# Directions for this task:
Each line below that includes the word "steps" is to be reported.

Items listed in a dataset:
____________

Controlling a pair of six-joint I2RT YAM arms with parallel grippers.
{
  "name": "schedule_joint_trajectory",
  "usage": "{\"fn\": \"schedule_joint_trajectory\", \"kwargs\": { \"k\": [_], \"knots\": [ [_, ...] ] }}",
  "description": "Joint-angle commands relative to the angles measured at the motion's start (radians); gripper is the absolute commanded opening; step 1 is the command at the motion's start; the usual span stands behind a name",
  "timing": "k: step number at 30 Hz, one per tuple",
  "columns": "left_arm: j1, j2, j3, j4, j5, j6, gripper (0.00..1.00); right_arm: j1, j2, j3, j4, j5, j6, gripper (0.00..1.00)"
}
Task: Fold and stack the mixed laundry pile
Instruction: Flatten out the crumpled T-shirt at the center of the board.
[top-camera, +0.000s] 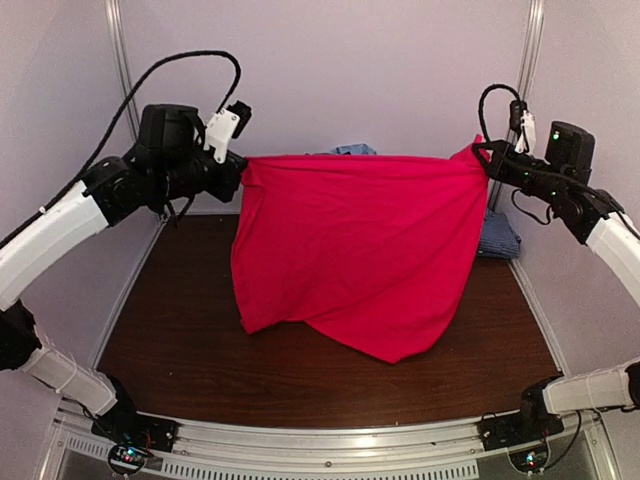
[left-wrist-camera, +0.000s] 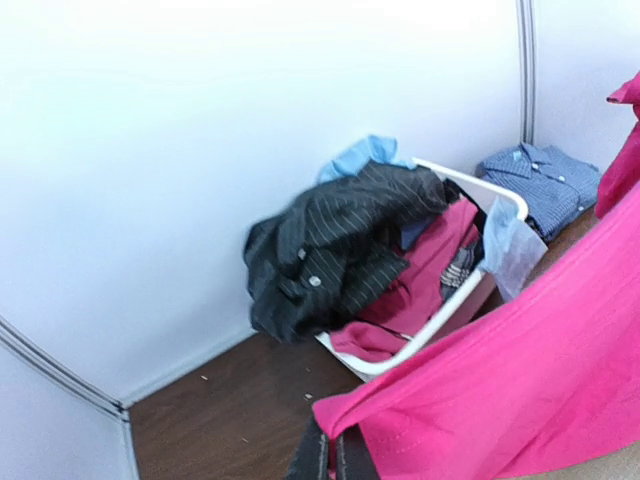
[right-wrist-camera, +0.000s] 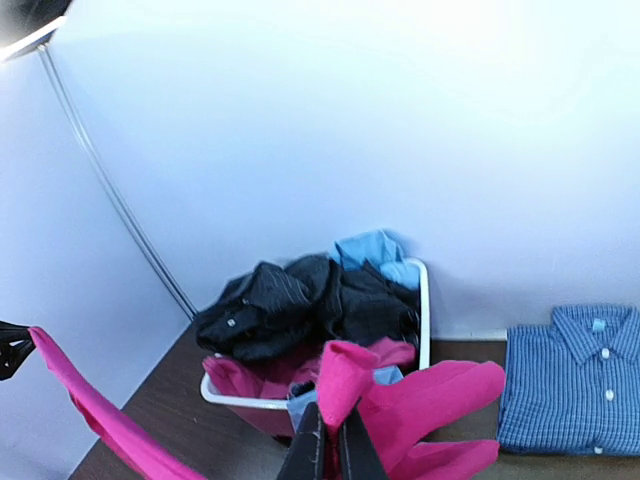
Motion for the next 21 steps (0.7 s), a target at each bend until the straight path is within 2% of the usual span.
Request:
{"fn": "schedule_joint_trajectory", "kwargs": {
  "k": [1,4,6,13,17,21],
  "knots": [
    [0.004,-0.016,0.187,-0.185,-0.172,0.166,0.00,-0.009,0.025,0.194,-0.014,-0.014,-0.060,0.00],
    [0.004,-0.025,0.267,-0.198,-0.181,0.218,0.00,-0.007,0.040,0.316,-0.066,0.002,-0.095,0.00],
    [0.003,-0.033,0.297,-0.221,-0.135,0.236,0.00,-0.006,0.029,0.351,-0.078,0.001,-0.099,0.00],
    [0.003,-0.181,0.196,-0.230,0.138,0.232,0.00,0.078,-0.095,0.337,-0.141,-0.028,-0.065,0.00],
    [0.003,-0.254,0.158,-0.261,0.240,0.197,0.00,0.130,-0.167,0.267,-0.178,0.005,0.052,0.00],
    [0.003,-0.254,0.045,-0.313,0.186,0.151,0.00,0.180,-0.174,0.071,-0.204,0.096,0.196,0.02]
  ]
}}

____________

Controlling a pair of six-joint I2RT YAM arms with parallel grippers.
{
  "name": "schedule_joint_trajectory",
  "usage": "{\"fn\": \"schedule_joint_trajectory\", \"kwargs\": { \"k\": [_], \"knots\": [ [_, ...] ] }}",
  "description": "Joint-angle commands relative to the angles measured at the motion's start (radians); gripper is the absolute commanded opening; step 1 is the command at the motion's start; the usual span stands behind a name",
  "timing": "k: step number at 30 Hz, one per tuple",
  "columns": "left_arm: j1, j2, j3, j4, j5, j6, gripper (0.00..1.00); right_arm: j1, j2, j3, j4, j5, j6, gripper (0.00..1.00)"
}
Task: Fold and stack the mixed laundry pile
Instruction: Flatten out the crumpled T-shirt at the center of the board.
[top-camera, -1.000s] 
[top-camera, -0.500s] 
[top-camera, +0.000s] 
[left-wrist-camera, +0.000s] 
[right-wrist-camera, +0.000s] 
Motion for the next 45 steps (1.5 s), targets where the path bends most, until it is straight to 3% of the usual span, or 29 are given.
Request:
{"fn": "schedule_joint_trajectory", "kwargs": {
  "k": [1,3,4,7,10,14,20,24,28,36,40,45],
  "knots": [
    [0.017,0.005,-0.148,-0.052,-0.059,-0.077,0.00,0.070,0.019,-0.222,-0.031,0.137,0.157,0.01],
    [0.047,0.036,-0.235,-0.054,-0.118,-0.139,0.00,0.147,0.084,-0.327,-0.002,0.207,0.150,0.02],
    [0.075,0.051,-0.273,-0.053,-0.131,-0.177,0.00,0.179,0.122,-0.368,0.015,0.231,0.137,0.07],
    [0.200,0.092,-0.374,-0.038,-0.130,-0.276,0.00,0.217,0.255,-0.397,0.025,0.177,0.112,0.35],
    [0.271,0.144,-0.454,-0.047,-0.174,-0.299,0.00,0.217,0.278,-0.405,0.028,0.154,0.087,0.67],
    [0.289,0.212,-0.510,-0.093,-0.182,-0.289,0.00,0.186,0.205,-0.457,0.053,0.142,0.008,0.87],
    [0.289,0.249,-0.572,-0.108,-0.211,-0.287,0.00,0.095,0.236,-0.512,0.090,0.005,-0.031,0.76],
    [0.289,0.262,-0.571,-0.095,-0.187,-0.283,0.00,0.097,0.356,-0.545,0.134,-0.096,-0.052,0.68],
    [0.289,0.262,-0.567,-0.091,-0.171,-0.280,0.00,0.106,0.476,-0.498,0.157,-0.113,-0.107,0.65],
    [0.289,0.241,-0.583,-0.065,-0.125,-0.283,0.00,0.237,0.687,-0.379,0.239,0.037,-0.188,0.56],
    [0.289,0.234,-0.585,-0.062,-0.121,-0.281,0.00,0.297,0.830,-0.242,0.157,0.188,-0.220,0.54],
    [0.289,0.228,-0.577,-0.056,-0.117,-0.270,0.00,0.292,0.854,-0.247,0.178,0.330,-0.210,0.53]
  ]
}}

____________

# Result of this task:
Motion for the next 21 steps (0.7 s), a target at each bend until the straight path is within 2% of the usual span.
Motion for the next 45 steps (1.5 s), targets where the path bends most, until it is straight to 3% of the usual span, or 29 are given.

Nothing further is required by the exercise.